About STP (Spanning Tree Protocol) | Part 2
Continuing after Part 1:
Blocking and Forwarding states are stable states. There are two other states: Listening & Learning. These are transitional state.
I have tried to learn the different states in STP by differentiating them by a few things that they do or do not. These things are:
1. Do they send or receive STP BPDUs?
2. Do they learn mac addresses?
3. Do they receive and forward regular traffic?
STP Port States (Summary)
Blocking (Stable)
- BPDU: Send No / Receive Yes
- MAC learning: No
- Forward traffic: No
Listening (Transitional)
- BPDU: Send Yes / Receive Yes
- MAC learning: No
- Forward traffic: No
Learning (Transitional)
- BPDU: Send Yes / Receive Yes
- MAC learning: Yes
- Forward traffic: No
Forwarding (Stable)
- BPDU: Send Yes / Receive Yes
- MAC learning: Yes
- Forward traffic: Yes
Wireshark STP packet capture:
Portfast: Portfast is called a toolkit (optional feature) of STP that solves one problem of STP. As soon as a switch is turned on, it goes through all the steps of for all of it's ports before starting to forward traffic. These steps are: listening and learning. Listening takes 15 seconds and learning takes 15 seconds. Total of 30 seconds before it starts to forward. Same is also true for any port that is connected to an end host. But it is unneccesary because there is no risk of forming a loop on the port which is connected to the end host. The ports that are connected to a switch can only form loops. So to avoid this unneccessary delay on this port which is connected to an end host, portfast is used. If portfast is enabled, it immediately goes to forwarding state without going through listening and learning.

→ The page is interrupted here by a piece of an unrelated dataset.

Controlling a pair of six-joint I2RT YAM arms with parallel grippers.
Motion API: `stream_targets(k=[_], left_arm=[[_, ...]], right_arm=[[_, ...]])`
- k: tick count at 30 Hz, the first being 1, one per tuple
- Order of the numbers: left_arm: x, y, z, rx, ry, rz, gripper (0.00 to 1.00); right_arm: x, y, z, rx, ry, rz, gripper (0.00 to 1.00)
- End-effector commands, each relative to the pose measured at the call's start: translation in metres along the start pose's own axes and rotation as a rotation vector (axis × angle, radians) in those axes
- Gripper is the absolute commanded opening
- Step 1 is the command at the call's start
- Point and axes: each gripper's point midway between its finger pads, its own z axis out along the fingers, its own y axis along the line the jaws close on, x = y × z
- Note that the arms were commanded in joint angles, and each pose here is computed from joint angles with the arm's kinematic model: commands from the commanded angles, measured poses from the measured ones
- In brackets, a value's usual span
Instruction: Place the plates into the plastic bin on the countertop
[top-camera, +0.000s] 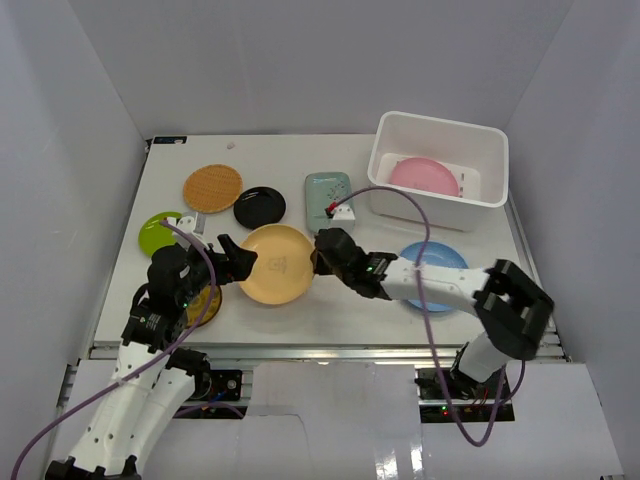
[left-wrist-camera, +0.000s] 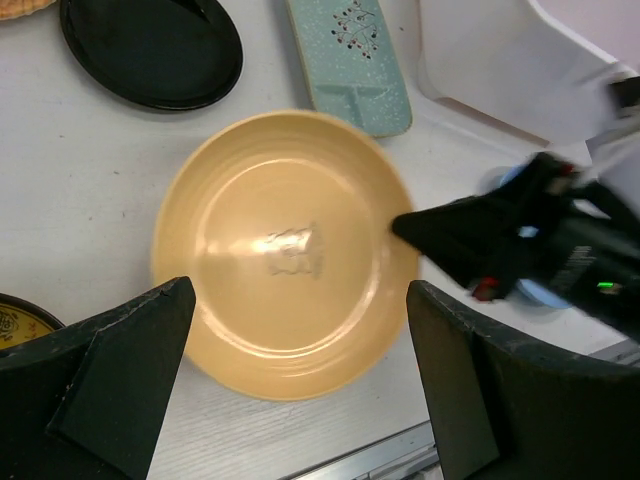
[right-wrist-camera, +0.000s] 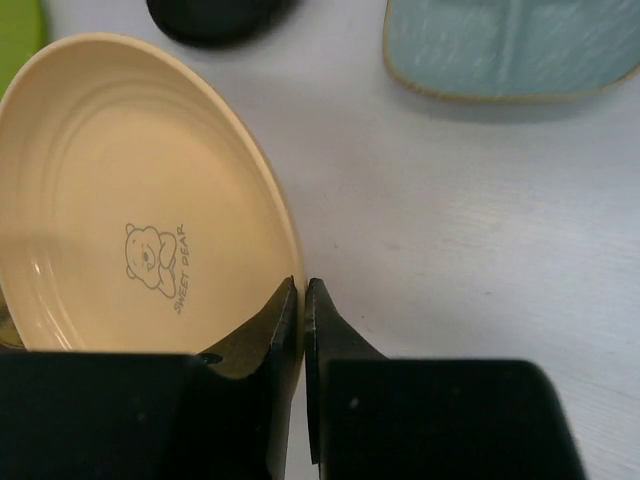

BPDU Guard: BPDU Guard is another optional feature, when BPDU Guard is enabled on a port and if the switch receives a BPDU messages on that port, the switch will block that port. BPDU Guard is usually enabled on ports on which BPDU messages are not supposed to come. For example, ports connected to end devices.
Port Identifier is 0x8001. Here, 8001 is hexadecimal. Hex 80 means 128 in decimal. First two digits means 80 is the port priority. That means port priority of the switchport is 128.
Protocol Version Identifier 0 means classic Spanning Tree, Protocol Version Identifier 2 means Rapid Spanning Tree.
Primary Root Bridge and Secondary Root Bridge: Any switch can be selected as primary root bridge or secondary root bridge.
Command for making a switch primary root bridge is: spanning-tree vlan 1 root primary
Assuming there is only one VLAN, it can be done for multiple VLAN as well. For example, a switch can be primary root bridge for a specific VLAN and be secondary root bridge for another VLAN and not be anything for some other VLAN.
If any switch is selected as primary root, the switch will set the bridge priority to 24576, which is lower than the default priority. Which is basically changing the priority only but using the primary command we do not need to remember the priority values.
Command for making a switch secondary root bridge is: spanning-tree vlan 1 root secondary
This will set the bridge priority to 28672.
Whenever the primary switch fails, the topology has to elect a new root bridge and it will elect the switch that has been set as secondary. It has a priority which is lower than the default priority but higher than the root primary.